Другая фотография — из времен войны. Робер улыбнулся краешком губ. Все, что изображено здесь, известно ему в мельчайших подробностях, начиная от похоронных дрог Аглена и кончая гербовым щитом нотариуса, — он ощущает зловещую атмосферу деревни, покинутой жителями. Ван Вельде, капрал, гордый, стоит в дверях дома — казармы, небрежно поигрывая пистолетом капитана Бло.
Робер не позволял себе расстаться с мыслью, что тут нет ничего, кроме обыкновенного сходства. Он подсознательно изо всех сил боролся с собой, стараясь убедить себя, что спасенный самоубийца и капрал Ван Вельде — не одно лицо. Он прибегал ко всяческим уловкам. Он с надеждой схватился за спасительную идею: его-де, сбивал с толку злосчастный романтизм, который свойствен ему как изобретателю завлекательных историй. Но тщетно. Самоубийца из Марьякерке все-таки был убийцей из деревни Полуночницы — первым солдатом, награжденным за уничтожение врага в рождественскую ночь тысяча девятьсот тридцать девятого года, когда немцы, ничего не ведая, распевали на ничейной земле Heilige Nacht — одним словом, Ван Вельде нынешний — тот самый герой Ван Вельде.

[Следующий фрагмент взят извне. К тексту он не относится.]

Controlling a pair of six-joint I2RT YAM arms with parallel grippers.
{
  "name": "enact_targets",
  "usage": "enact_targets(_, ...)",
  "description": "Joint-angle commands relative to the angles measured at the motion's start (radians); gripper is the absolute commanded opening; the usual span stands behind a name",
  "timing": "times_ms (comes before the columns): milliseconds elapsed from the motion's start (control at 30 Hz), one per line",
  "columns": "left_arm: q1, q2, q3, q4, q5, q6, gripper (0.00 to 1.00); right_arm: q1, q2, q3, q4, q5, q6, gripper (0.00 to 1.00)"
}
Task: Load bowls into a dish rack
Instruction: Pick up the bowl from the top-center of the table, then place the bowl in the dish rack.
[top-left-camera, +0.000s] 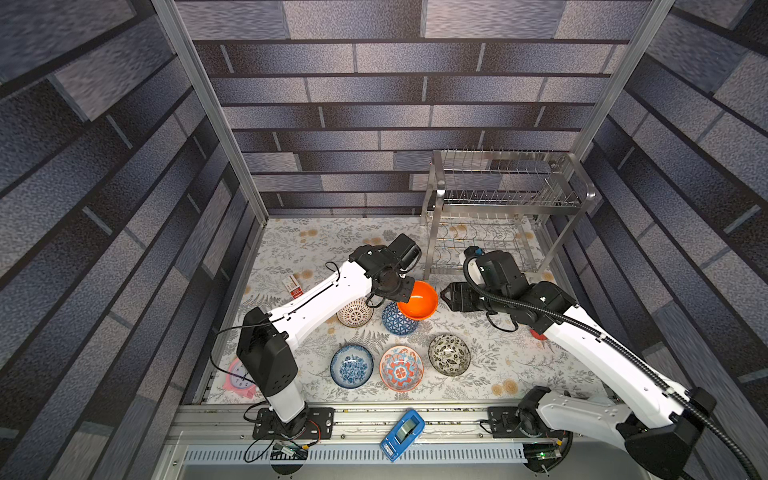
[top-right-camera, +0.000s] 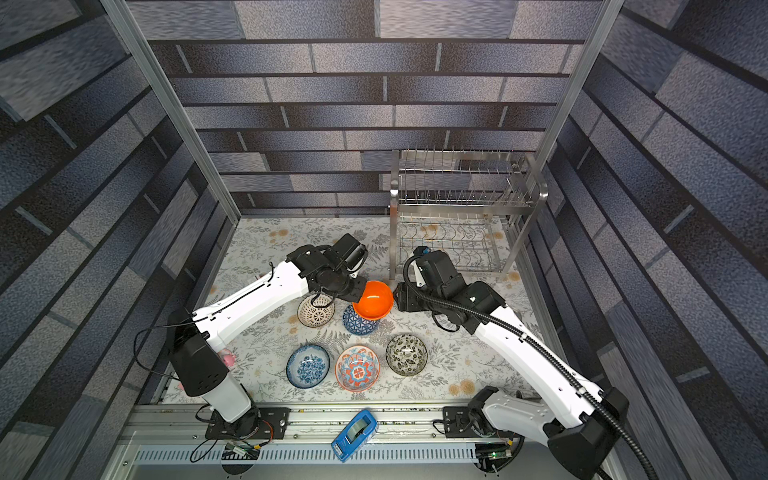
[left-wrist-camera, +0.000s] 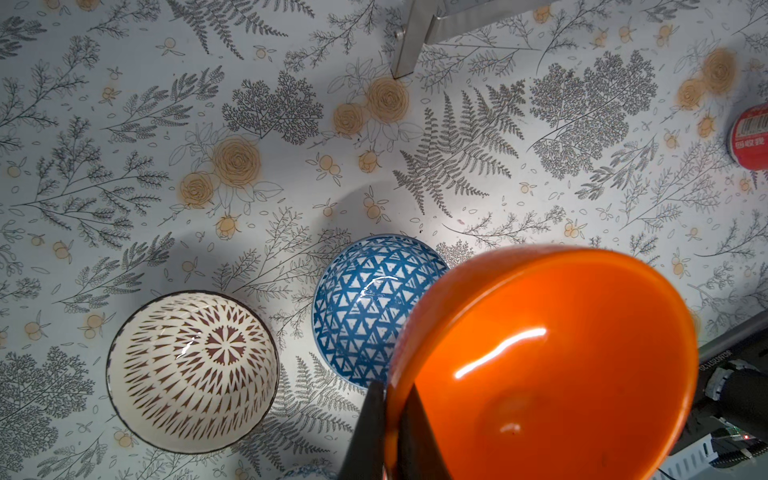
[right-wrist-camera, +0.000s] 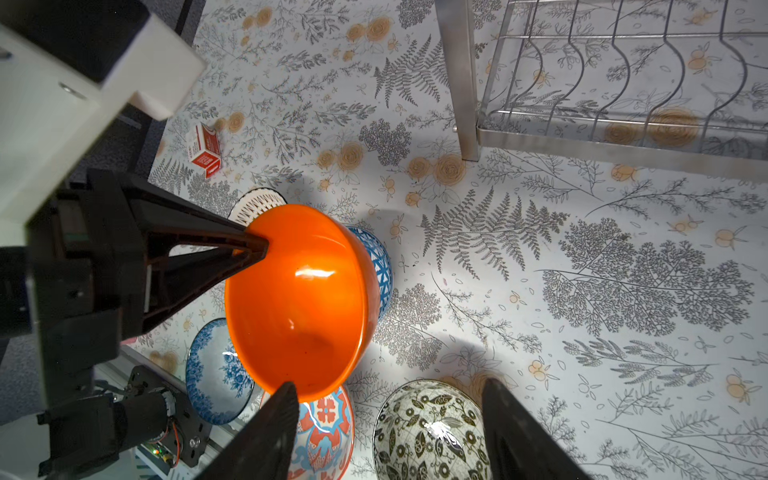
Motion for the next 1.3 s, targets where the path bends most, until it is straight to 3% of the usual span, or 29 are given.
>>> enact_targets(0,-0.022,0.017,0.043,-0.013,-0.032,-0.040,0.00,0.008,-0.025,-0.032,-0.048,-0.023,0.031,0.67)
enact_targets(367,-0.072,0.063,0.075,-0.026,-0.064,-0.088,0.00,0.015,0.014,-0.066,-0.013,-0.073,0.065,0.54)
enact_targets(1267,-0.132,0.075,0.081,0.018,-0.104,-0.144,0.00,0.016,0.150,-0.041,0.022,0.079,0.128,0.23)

Робер повернулся к Оливье:
— Ты случайно не едешь в Брюгге?
— Сегодня нет. Завтра.
— Мне бы хотелось поехать с тобой. Помнишь Санлека, торговца свечами, в прошлый раз мы не застали его?
— Это за Марктом, кажется?
— Да. Я непременно должен его увидеть.
— Нет ничего легче. Тебе вовсе не нужно ждать меня. Привратник знает тебя. И, — тут Оливье все-таки не удержался, — ты свободен, абсолютно свободен, — с мелодраматическим надрывом произнес он.
— Мы все свободны, не так ли, мосье?
Эгпарс, мывший под краном руки, важно кивнул:
— Свободны, но не безответственны.
Ван Вельде все еще спал. А когда он в упор расстреливал Хорста Шварца, адвоката из Мюнхена, бродившего той рождественской ночью между позициями французов и немцев в поисках обезумевшей коровы, понимал ли он тогда, что он, хоть и свободен, но не безответствен? А когда он глотал барбитураты, чтобы расквитаться с жизнью, из-за Сюзи, обманувшей его с малюткой Фредом, тогда он был свободен? Да, свободен, но не безответствен!